_TASK STATEMENT_
State how many lines of the entries hold the string "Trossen". Reply with the number alone.

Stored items
+-------+
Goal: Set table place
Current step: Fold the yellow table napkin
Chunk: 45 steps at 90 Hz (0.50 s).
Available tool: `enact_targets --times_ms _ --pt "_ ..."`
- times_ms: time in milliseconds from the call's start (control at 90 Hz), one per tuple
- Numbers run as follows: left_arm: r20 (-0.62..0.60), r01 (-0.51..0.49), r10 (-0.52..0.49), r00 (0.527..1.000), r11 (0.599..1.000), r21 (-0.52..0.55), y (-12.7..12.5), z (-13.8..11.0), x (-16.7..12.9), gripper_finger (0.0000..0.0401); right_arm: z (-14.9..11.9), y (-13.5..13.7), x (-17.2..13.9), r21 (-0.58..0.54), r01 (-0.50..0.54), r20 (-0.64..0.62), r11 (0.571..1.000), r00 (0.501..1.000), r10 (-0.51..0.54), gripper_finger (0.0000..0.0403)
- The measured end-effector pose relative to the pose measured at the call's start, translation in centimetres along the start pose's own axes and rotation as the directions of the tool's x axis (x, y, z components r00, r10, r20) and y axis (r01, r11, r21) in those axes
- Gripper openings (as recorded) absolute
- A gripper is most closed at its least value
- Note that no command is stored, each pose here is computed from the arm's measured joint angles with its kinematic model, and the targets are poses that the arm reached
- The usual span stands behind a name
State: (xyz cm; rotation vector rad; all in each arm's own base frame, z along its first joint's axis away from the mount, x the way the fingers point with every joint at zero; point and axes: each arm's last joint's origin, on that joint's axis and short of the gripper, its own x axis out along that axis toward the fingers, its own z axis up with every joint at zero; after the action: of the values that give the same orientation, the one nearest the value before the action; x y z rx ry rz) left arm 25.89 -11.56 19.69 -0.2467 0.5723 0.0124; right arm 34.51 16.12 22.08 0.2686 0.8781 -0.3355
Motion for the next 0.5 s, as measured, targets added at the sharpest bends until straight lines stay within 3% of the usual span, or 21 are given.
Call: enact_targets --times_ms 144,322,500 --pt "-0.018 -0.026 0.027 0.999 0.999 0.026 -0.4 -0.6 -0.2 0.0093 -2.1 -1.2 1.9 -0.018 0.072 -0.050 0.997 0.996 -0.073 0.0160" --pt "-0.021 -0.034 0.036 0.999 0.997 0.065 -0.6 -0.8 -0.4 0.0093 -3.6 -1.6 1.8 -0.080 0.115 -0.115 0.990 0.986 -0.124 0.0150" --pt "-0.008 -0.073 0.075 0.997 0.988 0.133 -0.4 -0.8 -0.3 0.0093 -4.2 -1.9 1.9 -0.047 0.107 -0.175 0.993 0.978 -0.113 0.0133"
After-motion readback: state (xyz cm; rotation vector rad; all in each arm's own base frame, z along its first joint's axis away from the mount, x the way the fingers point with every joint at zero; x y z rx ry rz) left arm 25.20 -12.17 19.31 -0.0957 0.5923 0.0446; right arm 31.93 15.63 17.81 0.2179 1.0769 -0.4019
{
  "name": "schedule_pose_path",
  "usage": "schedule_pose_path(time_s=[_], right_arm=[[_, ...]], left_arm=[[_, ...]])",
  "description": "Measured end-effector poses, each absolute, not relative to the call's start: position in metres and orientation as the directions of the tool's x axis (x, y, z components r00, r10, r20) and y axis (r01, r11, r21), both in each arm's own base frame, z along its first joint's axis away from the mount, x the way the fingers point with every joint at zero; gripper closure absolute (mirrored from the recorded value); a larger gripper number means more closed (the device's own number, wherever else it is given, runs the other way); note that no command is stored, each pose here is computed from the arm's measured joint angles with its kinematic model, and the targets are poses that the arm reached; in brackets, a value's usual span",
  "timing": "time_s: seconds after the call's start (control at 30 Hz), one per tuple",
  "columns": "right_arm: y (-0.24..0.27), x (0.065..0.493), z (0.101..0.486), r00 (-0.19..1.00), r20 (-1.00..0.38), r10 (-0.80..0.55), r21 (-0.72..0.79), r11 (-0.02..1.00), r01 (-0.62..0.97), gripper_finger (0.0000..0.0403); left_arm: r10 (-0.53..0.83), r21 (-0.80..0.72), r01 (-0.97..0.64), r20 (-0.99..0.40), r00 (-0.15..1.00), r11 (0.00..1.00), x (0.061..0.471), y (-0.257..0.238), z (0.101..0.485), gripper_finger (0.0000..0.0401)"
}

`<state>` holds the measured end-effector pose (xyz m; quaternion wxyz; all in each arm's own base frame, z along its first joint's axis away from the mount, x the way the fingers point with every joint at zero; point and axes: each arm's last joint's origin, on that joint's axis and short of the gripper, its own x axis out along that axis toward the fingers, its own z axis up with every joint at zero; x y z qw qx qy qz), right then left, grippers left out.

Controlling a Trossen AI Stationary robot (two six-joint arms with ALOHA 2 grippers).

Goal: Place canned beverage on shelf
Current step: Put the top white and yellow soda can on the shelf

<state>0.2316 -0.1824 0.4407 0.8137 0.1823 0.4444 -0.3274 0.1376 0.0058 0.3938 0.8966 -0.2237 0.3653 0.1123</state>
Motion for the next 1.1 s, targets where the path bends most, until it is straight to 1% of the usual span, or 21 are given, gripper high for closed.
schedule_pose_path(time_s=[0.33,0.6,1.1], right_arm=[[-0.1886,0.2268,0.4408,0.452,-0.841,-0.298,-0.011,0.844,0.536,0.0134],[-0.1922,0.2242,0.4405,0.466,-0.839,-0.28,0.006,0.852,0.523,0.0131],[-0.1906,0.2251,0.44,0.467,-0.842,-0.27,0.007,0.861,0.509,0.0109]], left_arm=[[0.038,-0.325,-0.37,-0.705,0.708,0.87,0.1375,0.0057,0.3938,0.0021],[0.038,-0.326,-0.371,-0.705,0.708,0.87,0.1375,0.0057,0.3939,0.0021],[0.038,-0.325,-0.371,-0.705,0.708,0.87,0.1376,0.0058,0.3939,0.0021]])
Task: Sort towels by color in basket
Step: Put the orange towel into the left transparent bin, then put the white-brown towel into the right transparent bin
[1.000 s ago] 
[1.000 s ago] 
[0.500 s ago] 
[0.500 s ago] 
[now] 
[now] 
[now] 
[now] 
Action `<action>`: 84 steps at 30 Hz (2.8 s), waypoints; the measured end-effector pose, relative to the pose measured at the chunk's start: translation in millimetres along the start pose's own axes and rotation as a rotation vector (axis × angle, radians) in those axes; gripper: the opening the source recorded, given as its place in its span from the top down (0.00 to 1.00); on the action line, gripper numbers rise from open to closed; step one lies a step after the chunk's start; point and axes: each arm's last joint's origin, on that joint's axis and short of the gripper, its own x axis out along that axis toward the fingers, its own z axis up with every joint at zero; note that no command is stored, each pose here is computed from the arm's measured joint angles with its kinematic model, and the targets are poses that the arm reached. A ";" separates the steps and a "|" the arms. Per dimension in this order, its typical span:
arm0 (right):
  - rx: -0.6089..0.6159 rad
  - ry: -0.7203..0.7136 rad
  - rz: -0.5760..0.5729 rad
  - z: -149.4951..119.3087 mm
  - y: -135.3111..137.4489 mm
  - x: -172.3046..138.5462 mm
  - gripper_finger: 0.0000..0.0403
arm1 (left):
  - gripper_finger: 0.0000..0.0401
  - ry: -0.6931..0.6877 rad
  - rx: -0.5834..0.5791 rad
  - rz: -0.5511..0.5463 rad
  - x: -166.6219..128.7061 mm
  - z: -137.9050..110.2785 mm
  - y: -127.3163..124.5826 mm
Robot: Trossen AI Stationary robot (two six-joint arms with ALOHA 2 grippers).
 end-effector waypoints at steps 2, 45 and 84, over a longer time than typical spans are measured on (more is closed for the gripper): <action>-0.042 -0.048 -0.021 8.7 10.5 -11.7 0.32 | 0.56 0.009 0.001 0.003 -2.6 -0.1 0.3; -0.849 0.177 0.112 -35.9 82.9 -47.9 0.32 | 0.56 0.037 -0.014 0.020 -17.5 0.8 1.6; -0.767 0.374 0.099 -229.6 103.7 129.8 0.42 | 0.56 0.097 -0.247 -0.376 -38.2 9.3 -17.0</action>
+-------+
_YOUR RESPONSE_
2